The following Saturday found Billy and Chip on their way to Trowbridge again with a Google directions to the library.
They easily found the old two-story building that looked almost as ancient as the high school. A clerk directed them to the basement and soon they were perusing the most recent yearbook. They looked at every picture of every girl in the 9th, 10th, 11th and 12th grades, but didn’t find the two they met at the Halloween party.
“Could they have been in middle school?” Chip whispered. “Nah, I guess they were lying. They were from some other school ... Wait, Nancy never told me she went to Trowbridge High. But when I asked what they did for fun in Trowbridge, she answered, so I just assumed ....”
“Yeah, me too! Oh, well, that’s what we get for assuming,” Billy concluded. “We screwed up. Next time, we’ll know better. Let’s go home.”
They were about to take the stairs to the main floor when Chip grabbed Billy’s arm. “There!” he almost yelled, pointing to a grouping of pictures on the wall and getting a strong “Shush!” from the librarian. “That’s them!”
“Well, damn, it is,” Billy agreed, reading the caption under the photos. They’re Nancy Reynolds and Evelyn Burke. They must have won some kind of award. What does that plaque say?”
“In memory of the 11 students of Trowbridge High School who died in the gymnasium fire of October 25, 1958,” Chip somberly read.

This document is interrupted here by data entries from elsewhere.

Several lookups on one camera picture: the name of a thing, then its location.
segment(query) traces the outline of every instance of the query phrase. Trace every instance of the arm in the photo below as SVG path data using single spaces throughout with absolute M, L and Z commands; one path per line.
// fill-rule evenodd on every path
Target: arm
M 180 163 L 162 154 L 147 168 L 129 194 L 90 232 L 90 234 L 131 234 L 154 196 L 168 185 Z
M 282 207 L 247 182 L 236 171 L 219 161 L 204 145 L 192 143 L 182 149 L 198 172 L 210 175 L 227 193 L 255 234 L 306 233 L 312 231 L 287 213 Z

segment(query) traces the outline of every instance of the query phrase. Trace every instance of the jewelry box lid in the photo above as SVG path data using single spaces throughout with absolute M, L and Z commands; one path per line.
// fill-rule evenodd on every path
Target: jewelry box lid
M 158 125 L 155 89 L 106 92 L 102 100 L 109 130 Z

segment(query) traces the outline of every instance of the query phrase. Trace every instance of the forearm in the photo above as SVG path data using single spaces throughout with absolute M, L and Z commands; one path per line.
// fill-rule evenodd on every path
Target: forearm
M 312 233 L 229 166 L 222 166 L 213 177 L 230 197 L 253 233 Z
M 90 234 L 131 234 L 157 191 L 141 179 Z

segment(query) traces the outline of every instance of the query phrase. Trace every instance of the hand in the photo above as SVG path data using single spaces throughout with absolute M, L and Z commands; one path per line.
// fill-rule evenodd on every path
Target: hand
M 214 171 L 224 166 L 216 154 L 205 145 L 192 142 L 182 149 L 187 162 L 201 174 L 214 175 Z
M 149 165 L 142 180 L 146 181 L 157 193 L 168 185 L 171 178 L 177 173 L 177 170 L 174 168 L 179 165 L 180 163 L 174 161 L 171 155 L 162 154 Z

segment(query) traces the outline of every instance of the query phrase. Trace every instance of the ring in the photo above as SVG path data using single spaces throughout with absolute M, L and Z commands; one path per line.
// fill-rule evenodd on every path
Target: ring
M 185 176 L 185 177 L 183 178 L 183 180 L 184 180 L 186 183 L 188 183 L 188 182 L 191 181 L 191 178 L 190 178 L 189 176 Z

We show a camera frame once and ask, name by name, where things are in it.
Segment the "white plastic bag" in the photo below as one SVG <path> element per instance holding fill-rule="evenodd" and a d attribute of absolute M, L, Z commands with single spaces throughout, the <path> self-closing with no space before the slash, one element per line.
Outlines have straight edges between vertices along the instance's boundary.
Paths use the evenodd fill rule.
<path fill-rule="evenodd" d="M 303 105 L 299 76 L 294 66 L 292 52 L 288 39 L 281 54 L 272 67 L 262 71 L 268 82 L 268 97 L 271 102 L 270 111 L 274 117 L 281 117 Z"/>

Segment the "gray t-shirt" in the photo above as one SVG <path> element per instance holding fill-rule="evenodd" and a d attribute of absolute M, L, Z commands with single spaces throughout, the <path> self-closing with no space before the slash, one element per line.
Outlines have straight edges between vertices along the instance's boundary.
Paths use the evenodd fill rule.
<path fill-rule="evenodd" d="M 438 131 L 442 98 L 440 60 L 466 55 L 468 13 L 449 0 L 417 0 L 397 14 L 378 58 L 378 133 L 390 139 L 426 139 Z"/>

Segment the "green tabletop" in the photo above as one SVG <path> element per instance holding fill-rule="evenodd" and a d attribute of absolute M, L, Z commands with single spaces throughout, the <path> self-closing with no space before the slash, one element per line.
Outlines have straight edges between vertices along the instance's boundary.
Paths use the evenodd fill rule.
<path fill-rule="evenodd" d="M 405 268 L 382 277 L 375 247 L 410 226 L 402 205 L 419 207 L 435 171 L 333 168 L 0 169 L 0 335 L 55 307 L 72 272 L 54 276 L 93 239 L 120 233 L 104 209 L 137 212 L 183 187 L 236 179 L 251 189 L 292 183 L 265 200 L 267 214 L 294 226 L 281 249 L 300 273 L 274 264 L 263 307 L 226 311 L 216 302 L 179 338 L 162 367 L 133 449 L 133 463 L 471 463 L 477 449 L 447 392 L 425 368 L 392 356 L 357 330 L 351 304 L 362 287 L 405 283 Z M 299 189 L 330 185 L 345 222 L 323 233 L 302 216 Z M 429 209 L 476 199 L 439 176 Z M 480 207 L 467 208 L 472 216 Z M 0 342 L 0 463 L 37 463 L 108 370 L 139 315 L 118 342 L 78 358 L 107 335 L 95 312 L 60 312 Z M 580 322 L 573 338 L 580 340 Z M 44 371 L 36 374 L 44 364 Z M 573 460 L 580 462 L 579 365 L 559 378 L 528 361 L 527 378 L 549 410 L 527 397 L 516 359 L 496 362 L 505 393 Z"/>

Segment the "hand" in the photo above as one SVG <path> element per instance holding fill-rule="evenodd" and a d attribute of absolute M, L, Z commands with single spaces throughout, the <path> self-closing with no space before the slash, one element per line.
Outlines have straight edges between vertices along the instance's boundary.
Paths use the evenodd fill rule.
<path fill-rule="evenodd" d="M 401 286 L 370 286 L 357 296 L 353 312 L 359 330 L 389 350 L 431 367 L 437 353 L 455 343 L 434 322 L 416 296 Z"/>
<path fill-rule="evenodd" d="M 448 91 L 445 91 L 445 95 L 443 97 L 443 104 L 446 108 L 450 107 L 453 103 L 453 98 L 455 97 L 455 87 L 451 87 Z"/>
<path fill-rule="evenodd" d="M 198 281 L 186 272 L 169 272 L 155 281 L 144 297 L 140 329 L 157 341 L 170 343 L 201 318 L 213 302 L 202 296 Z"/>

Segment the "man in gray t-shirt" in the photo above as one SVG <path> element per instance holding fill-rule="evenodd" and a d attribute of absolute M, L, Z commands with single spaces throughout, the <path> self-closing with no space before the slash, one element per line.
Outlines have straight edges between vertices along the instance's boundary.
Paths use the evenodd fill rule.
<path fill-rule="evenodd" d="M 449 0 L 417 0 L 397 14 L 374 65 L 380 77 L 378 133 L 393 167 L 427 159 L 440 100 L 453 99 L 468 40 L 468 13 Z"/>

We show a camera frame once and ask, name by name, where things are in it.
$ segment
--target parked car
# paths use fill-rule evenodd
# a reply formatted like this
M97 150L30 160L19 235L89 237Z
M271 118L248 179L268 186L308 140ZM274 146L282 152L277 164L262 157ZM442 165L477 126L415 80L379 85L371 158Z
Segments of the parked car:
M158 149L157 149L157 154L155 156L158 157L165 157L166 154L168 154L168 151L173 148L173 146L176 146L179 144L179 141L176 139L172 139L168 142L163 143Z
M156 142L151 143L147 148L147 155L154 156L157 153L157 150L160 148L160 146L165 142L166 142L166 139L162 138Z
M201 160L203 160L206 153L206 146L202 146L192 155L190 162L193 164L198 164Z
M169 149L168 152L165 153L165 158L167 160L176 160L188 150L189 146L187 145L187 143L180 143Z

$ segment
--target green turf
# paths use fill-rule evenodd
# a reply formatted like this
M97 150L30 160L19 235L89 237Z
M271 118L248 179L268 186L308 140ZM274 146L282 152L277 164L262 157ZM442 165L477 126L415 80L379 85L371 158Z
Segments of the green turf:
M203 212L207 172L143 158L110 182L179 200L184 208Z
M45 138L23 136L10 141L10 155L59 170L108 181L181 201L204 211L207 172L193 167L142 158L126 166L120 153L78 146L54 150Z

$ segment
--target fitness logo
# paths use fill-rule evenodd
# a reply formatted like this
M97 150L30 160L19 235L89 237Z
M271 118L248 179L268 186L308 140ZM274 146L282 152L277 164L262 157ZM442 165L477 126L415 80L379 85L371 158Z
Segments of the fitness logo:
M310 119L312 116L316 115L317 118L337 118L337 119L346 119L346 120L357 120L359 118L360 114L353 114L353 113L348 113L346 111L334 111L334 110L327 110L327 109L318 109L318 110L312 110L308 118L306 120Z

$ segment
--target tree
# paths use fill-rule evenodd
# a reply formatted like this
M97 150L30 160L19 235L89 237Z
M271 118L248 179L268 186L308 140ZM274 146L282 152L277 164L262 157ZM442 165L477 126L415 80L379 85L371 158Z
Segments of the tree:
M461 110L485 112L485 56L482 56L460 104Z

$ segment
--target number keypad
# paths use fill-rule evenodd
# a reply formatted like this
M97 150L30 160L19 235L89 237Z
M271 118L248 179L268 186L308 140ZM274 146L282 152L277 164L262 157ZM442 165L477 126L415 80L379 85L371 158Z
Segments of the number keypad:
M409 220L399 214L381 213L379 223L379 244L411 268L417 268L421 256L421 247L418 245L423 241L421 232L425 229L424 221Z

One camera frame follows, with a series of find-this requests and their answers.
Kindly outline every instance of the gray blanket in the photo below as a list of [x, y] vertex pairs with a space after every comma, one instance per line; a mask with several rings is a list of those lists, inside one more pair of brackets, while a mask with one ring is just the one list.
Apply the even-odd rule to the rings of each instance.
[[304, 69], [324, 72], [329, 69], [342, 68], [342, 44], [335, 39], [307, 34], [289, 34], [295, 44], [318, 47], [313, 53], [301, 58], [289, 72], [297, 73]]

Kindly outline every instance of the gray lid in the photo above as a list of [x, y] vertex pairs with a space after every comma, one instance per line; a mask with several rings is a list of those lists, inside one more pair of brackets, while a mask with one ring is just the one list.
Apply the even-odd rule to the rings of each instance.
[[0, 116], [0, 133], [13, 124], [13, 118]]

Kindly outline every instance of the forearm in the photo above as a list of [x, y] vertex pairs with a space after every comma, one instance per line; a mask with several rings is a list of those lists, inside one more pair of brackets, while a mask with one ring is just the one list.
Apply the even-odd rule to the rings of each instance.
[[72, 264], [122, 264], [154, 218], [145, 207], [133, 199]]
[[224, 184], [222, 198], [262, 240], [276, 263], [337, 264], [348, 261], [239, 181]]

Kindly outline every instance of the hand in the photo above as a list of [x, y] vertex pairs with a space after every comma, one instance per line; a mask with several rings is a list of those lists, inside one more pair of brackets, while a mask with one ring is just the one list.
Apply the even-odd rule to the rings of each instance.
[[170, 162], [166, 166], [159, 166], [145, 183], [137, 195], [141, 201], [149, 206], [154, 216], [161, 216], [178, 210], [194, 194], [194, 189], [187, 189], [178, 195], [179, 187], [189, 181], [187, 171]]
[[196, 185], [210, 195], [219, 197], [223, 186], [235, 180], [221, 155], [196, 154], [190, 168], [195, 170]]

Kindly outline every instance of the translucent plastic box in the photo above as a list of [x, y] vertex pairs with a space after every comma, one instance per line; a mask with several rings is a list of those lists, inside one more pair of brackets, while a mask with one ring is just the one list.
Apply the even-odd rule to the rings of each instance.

Both were silent until they got into the car. “I’ve never been so freaked in my life. This can’t be happening,” Billy remarked as he fumbled to start the engine. “But hey, since we’re here, why don’t we drive by the high school? It’s on Stonewall Street.”
“Yeah, I remember,” Chip said. More silence. “There’s Stonewall!”
In a few blocks, they came to the two big white buildings on both sides of the street. Billy pulled over and they got out. Neither said a word as they stood on the cracked sidewalk – the sidewalk where the three cheerleaders had stood just a week earlier – and surveyed the overgrown grounds, the peeling paint and boarded-up windows. It was apparent the two old schoolhouses had stood empty for years.